My guess is that there is a big scare about nuclear power because the only thing (most) people know about "nuclear energy" is that it results in a very big mushroom cloud. Then people's skin falls off or there's nothing left of them but a shadow on the ruins of a building.

If there can be nationally funded education and town meetings about nuclear energy that are not just propaganda but show all sides of the issue, including the methods of waste disposal, effluent hot water, mining techniques that work and that don't work with the environment... then people might get a little cozier about the idea of reading by the light of the nuclear power plant.

Right now I believe there is a rather large mushroom cloud looming over the industry in most people's uninformed minds.
 
  • #69
mheslep said:
Well if the average solar/wind power is sufficient, there are some good storage techniques available that can handle the lulls, pump-storage in particular.

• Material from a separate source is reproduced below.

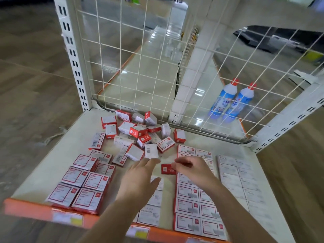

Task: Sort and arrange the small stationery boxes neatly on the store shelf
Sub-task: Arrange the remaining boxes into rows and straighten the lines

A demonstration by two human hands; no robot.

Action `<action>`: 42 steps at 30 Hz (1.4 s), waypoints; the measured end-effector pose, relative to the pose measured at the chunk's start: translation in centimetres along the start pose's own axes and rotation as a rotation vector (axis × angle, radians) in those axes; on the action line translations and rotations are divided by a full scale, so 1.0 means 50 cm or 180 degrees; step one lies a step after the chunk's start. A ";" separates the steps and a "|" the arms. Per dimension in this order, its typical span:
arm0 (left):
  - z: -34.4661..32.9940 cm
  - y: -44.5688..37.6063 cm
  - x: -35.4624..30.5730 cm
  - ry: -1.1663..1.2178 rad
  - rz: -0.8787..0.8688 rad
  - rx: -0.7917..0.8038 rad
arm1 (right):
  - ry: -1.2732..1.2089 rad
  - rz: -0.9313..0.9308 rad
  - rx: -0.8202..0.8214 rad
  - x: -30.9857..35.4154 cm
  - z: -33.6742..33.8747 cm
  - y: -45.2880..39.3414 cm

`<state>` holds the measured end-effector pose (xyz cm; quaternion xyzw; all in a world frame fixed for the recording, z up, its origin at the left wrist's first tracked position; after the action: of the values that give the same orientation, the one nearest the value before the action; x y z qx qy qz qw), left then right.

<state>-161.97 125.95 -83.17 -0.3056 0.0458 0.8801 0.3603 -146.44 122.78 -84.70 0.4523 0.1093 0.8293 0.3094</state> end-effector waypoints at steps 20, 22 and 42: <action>0.035 0.002 -0.009 0.0439 0.0430 -0.0083 | -0.1261 -0.0033 0.0371 -0.035 -0.011 0.029; 0.040 0.003 0.007 0.0679 0.0653 -0.0246 | -0.0999 0.0101 0.0334 -0.033 -0.018 0.026; -0.006 0.014 0.062 0.1605 0.1186 0.0212 | -0.0565 0.0874 0.0452 0.037 -0.048 0.042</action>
<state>-164.01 127.21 -85.28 -0.4885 0.2178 0.8256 0.1800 -150.00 122.51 -83.84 0.5551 0.0771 0.8108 0.1689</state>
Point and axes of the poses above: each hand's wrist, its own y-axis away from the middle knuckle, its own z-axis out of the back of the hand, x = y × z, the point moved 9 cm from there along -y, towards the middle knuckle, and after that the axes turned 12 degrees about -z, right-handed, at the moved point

You mean, reversible hydro ?
Point is, you need a big capacity to compensate for a windless week in winter when it is cloudy !
 
  • #70
vanesch said:
You mean, reversible hydro ?
Point is, you need a big capacity to compensate for a windless week in winter when it is cloudy !
Yes exactly. This is a 2100MW facility:
http://www.dom.com/about/stations/hydro/bath.jsp
I walked the flow tunnels at that plant before they turned it on. Pumps the water up at night when there's excess power, and generates during the day when there's high demand.

Edit: I note that recently just by retooling the turbines to current technology the facility is jumping to 2700MW.